14:56 Dr_Drache joined #fuel
14:58 anotchenko joined #fuel
14:59 IlyaE joined #fuel
15:05 rsFF MiroslavAnashkin - i got this in the fuel master
15:05 rsFF http://pastebin.com/LMphCZCK
15:05 rsFF wondering if it is a resource problem
15:09 MiroslavAnashkin orsetto: By default Fuel supports all controllers, for which Linux kernel has integrated drivers. But there is issue - old Adaptecs reported in Linux kernel as removable devices, so we had to implement workaround for all them.
15:13 MiroslavAnashkin rsFF: Please create diagnostic snapshot, upload it somewhere to Dropbox or similar service and provide a link. NIC order change on selected hardware is our headache for last halfyear.
15:13 orsetto MiroslavAnashkin: thanks, workaround like this can maybe solve the problem? https://git.openstack.org/cgit/stackforge/fuel-web/commit/?id=490f5e419e84fe34662c519772c9647f6cb091ee
15:14 rsFF MiroslavAnashkin - how do i create a diag snapshot?
15:14 MiroslavAnashkin orsetto:  This workaround is already included to 4.1
15:16 orsetto MiroslavAnashkin: so I need another workaround specific for my controller
15:18 MiroslavAnashkin rsFF: Select support in Fuel UI, click Generate diagnostic snapshot button, wait until the link to snapshot appears (it may take about hour for large installations with gigabytes of logs), then download snapshot file by this link
15:18 orsetto MiroslavAnashkin: how can I check if my controller is seen as a removable device?
15:20 MiroslavAnashkin orsetto: No, the issue is not in Removable flag. Please generate and share diagnostic snapshot too, so we may look at your dmesq log, see the device list etc.
15:20 saju_m joined #fuel
15:28 orsetto MiroslavAnashkin: ok thanks, last question, once generated the snapshot, where I have to submit it?

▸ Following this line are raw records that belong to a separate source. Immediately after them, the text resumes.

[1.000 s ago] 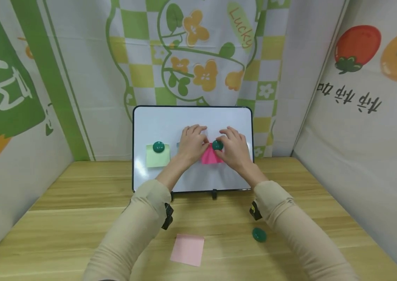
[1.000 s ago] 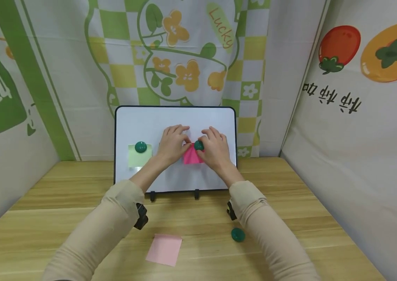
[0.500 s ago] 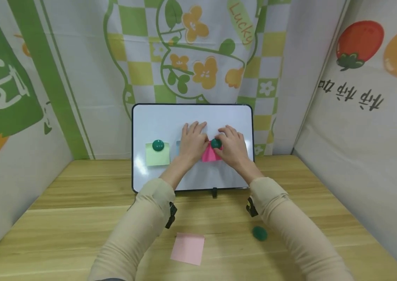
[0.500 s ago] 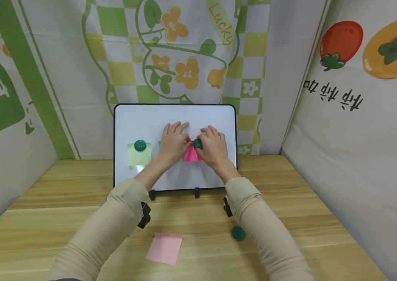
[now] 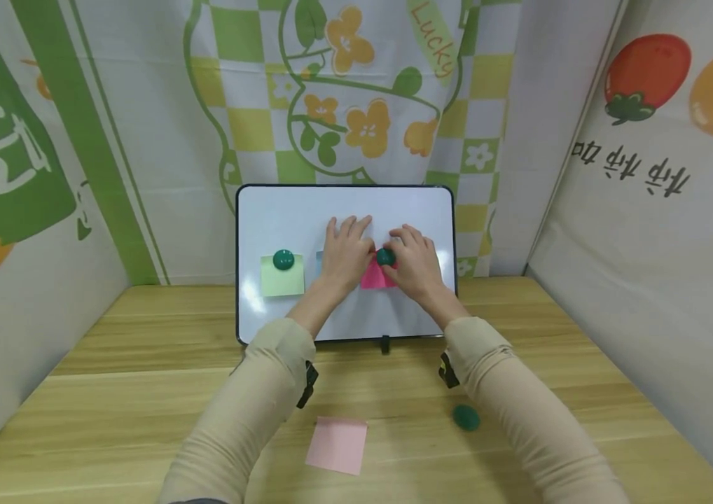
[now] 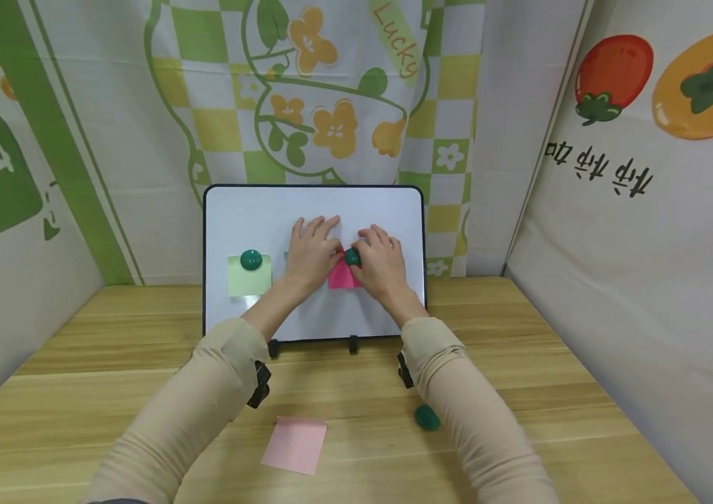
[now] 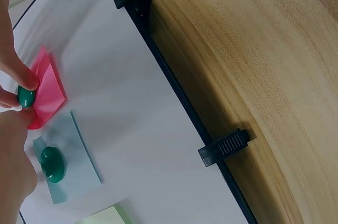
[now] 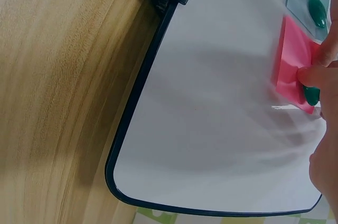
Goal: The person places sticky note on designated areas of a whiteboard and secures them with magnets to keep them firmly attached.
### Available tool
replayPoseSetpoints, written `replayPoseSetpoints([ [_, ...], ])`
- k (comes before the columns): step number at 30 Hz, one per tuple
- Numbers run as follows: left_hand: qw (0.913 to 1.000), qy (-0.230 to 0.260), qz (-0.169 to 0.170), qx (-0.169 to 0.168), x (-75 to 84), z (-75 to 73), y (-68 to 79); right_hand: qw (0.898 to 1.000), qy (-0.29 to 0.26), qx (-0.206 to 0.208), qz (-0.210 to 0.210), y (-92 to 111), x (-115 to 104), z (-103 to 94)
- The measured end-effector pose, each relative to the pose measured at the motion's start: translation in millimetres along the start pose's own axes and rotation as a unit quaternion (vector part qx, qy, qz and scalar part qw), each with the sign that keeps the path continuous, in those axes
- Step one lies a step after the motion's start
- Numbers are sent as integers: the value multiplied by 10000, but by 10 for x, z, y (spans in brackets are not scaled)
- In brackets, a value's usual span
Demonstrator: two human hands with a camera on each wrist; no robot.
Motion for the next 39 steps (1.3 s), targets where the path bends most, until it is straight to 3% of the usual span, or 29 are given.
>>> replayPoseSetpoints([
  [9, 9996, -179, 73, 201, 1, -14, 11, 10000, 49, 39, -57, -11, 8, 43],
  [39, 9999, 30, 51, 125, -49, -14, 79, 9999, -52, 137, 6, 63, 47, 74],
])
Point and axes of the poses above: each hand's wrist, its own y-axis away from the middle knuckle, its own z-axis out of the palm, x = y × z, the point moved 7 cm from there along -y, towards the middle knuckle, and after that the axes turned 4 degrees about -x, right-handed, at the moved point
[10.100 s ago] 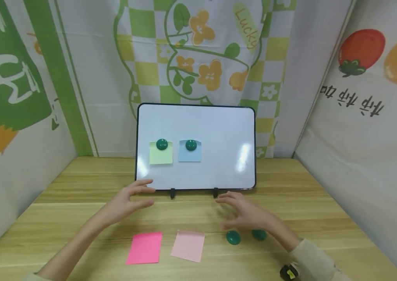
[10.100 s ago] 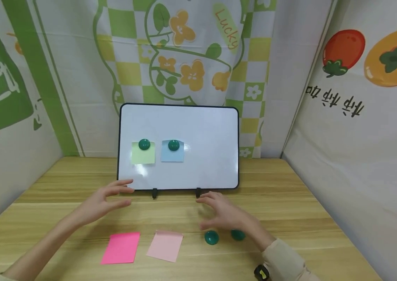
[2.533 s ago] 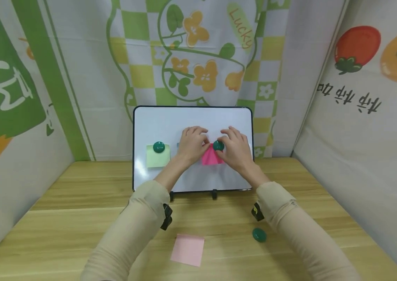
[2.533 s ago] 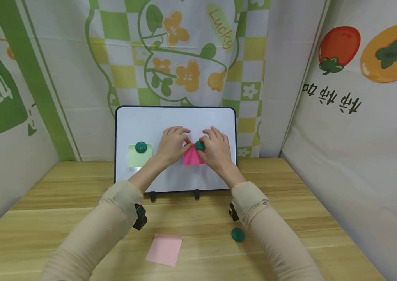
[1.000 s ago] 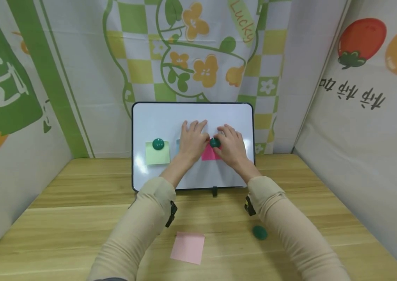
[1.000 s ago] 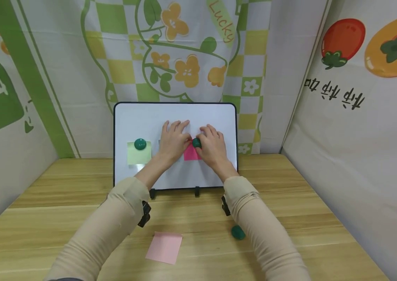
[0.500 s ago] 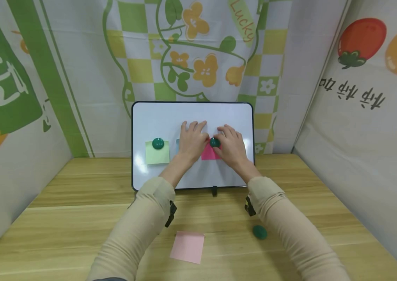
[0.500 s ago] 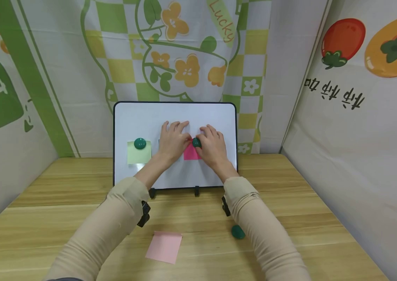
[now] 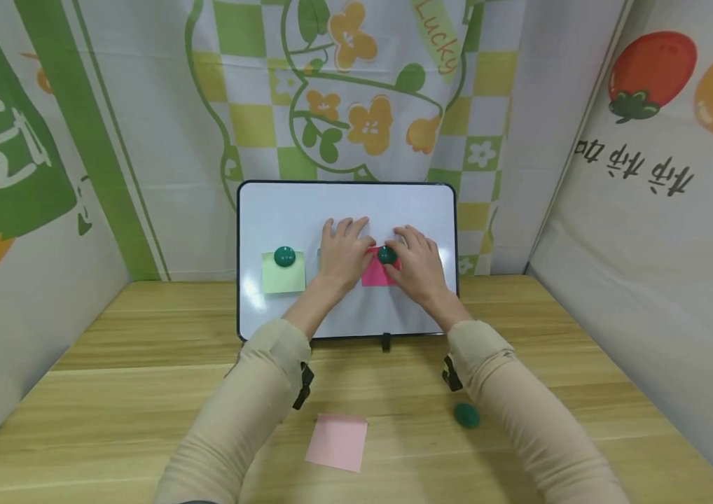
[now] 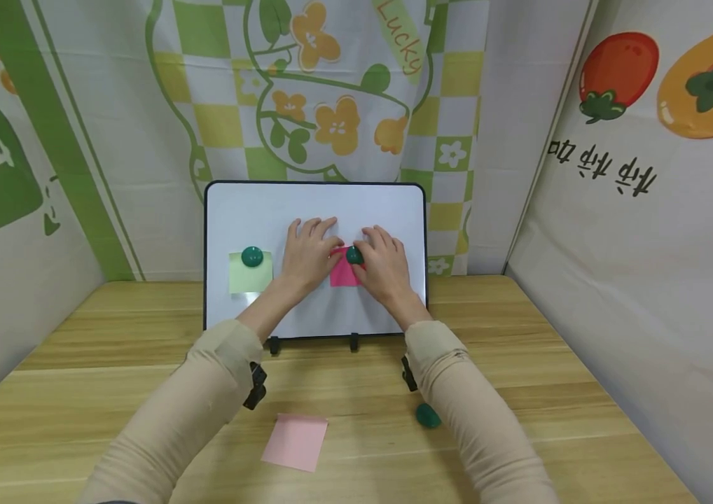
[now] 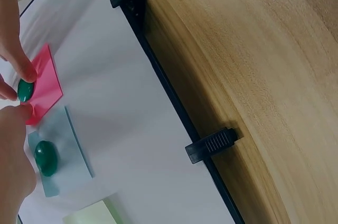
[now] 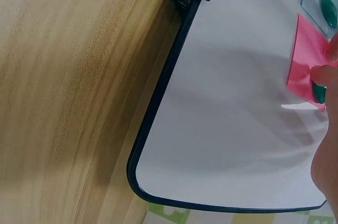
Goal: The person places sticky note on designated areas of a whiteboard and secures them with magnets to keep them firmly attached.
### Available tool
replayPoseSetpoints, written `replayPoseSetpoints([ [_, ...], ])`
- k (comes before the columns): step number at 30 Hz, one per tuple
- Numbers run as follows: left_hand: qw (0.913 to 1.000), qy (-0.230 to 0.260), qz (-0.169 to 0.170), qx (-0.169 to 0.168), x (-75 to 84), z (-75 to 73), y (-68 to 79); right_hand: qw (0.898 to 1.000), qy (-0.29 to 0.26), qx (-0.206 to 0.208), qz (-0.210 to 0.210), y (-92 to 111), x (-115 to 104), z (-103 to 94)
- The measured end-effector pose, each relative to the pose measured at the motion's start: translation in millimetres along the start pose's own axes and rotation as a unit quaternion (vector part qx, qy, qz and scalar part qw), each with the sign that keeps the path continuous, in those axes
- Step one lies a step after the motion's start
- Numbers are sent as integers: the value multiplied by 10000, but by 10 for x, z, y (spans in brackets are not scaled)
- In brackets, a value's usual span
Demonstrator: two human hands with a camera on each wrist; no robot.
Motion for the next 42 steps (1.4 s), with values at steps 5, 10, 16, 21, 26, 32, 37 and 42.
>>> replayPoseSetpoints([
  [5, 10000, 46, 69, 37, -33, -16, 32, 9999, -74, 125, 12, 42, 39, -18],
  [10, 9997, 216, 63, -90, -95, 7, 94, 9993, -250, 252, -81, 103, 91, -12],
  [16, 9991, 416, 72, -107, -153, 4, 163, 9989, -311, 309, -159, 154, 134, 14],
  [21, 9989, 400, 39, -242, -187, 8, 194, 9985, -375, 365, -164, 185, 153, 25],
  [26, 9981, 321, 114, -518, -187, 42, 239, 9987, -404, 284, -120, 251, 156, 45],
  [32, 9956, 633, 65, -692, -175, -17, 323, 9983, -511, 215, -176, 346, 141, 60],
  [37, 9920, 1120, -80, -581, -218, -54, 382, 9979, -600, 164, -167, 413, 176, 91],
  [42, 9875, 1487, -96, -524, -227, -38, 475, 9968, -689, 306, -282, 528, 206, 82],
])
Point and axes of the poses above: each hand's wrist, its own y-axis away from the middle knuckle, its own z-axis out of the palm, x = y × z, the point moved 7 cm from there along -y, towards the middle knuckle, and after that the axes turned 4 degrees about -x, right-handed, at the moved point
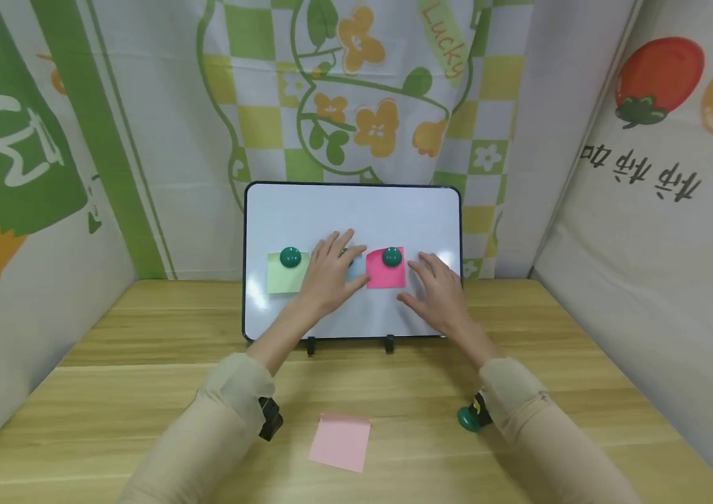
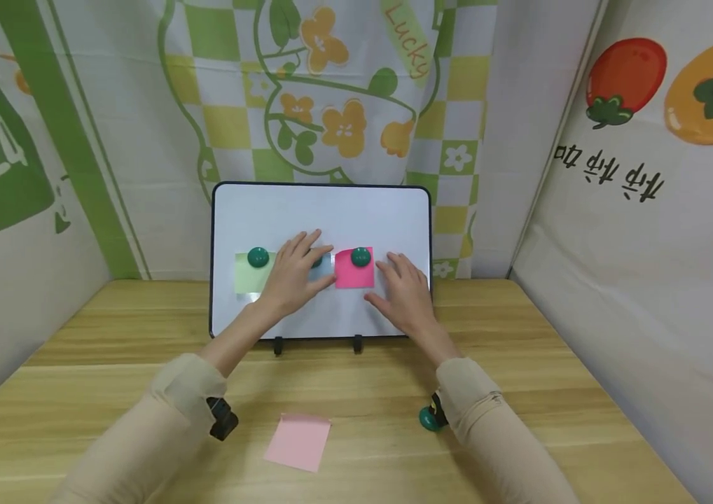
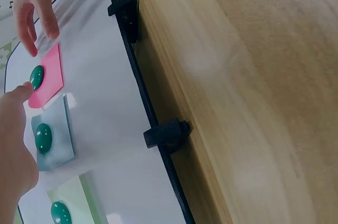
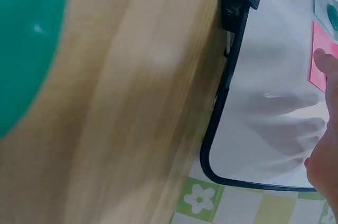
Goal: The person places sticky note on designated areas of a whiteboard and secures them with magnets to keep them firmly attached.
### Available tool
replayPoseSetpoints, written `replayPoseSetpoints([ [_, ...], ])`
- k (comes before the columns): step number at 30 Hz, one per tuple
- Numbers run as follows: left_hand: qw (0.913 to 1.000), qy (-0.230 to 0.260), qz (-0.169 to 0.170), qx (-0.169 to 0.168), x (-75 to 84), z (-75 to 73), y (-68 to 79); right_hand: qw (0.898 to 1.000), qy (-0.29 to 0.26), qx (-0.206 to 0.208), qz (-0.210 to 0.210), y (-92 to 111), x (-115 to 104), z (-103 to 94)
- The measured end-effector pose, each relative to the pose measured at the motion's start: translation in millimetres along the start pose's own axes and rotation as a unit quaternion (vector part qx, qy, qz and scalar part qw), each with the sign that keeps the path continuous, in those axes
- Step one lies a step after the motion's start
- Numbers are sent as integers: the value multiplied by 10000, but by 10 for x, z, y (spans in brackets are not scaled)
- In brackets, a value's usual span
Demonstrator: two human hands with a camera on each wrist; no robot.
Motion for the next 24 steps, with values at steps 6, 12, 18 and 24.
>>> replayPoseSetpoints([
  [6, 9998, 165, 61, -26, -7, 4, 90, 9996, -125, 245, -96, 107, 24, -53],
  [12, 9985, 539, -13, 39, -40, -32, 179, 9997, -233, 34, 57, 171, 38, -34],
  [18, 9966, 816, 3, -100, -27, -11, 300, 9993, -349, -70, 89, 278, 51, -30],
  [24, 9965, 817, 71, -178, -18, -49, 419, 9990, -429, -111, 63, 380, 58, -50],
])
Point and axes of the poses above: each hand's wrist, its own y-axis away from the middle knuckle, its own z-axis out of the palm, x = y × z, the point moved 7 cm from there along -y, towards the middle knuckle, and after that the axes turned 4 degrees about -x, right-handed, at the moved point
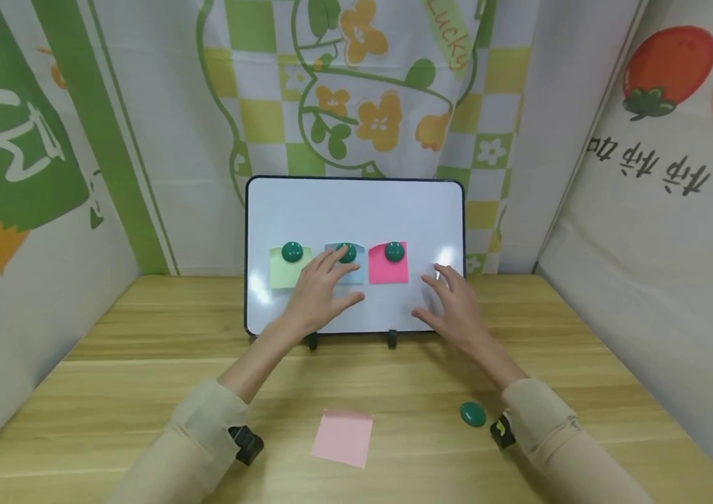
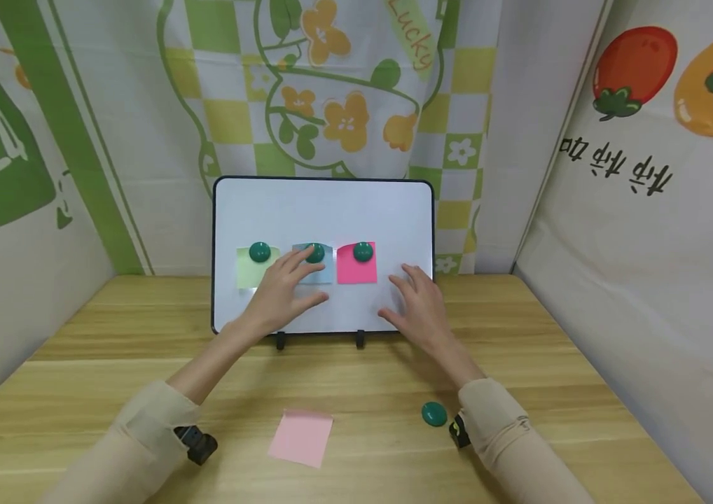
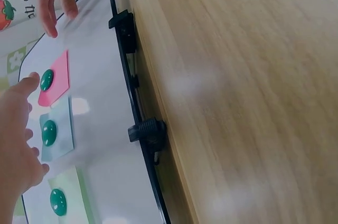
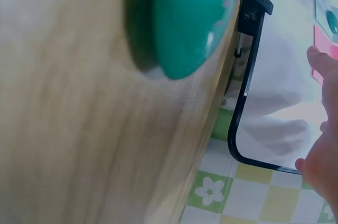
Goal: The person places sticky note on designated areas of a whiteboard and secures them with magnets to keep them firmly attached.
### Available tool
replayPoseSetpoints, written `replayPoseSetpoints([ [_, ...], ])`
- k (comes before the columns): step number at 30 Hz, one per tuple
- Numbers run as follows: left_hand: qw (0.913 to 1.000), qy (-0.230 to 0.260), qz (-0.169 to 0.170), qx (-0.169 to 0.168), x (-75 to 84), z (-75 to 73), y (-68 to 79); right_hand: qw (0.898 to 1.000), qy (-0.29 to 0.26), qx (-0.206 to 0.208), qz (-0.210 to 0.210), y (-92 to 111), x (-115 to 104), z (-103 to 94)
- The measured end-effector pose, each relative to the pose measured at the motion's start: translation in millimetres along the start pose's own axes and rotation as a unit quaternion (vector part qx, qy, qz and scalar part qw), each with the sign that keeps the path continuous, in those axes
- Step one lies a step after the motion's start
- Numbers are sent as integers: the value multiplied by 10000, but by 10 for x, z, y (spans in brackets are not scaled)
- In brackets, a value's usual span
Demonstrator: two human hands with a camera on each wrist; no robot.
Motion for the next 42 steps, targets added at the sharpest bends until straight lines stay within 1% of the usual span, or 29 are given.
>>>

15:31 MiroslavAnashkin orsetto: Simply upload it to Dropbox or Google drive and share a link
15:32 orsetto MiroslavAnashkin: ok thanks a lot I will do this
15:55 xarses joined #fuel
16:00 acca joined #fuel
16:02 acca left #fuel
16:02 acca joined #fuel
16:03 acca left #fuel
16:12 justif2 joined #fuel
16:15 Dr_Drache MiroslavAnashkin, hard to belive, but 4.0 is giving me the same errors as 4.1
16:16 MiroslavAnashkin Dr_Drache: Do you use patched 4.0?
16:17 Dr_Drache MiroslavAnashkin, with v4 patch, and patch pmanager, and l23 patch
16:18 Dr_Drache that bio slab error
16:19 Dr_Drache or whatever is past it
16:19 crandquist joined #fuel
16:19 dhblaz joined #fuel
16:20 Dr_Drache seems it's still an issue with gfx.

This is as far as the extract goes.